Sweet and Sour

By Genevieve Soriano Aguinaldo

when something so tiny owns my breath
I think
of all the candy wrappers I threw when I was young

doctors, sour with grief
wear them now
in pink, white, and blue

bank tellers become priests
holding confession in plastic
asking how much do we owe
or how much do we need

teachers hide their tears in stickers
their anxieties in emojis

when something so tiny owns my breath
I think
of jeepney rides home
when the wind kisses my cheeks
when I could loudly say para
and could still see people’s teeth

now even jeepneys are wrapped
“no mask, no face shield, no entry”

homes are contained in bubble
lives are chewed and spitted out every minute

when something so tiny owns my breath
I think
how did the world become
somebody else’s candy?

Genevieve Soriano Aguinaldo enjoys cooking adobo and salmon sinigang for husband and four children.
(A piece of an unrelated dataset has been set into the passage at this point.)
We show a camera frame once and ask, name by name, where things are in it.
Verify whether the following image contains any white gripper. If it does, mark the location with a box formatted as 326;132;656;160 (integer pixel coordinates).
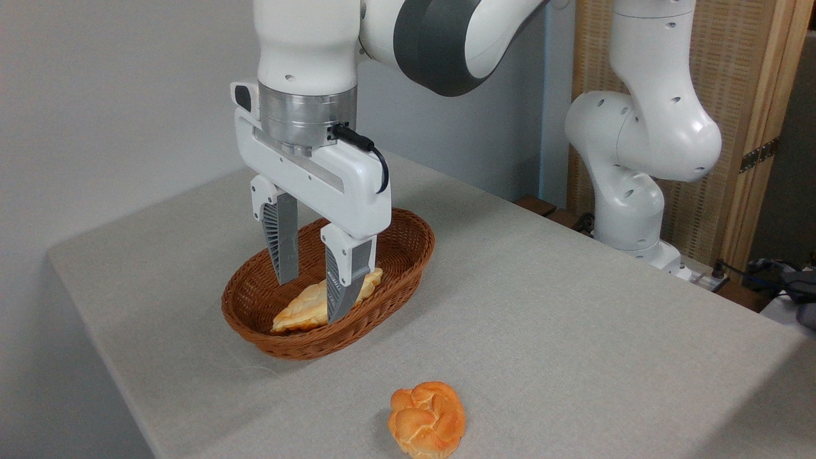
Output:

She is currently under the MA Language and Literacy Education Program of the University of the Philippines Open University. This pandemic taught her that her children’s laughter are unicorns in tutus. 

I wrote this poem when my son asked me when the covid pandemic will end so he could go to 7 eleven. It was such a painful moment for us, being isolated from our families, as we rarely leave the house in fear. The total covid cases in my country, the Philippines is now 1.12 million. and the numbers are getting higher.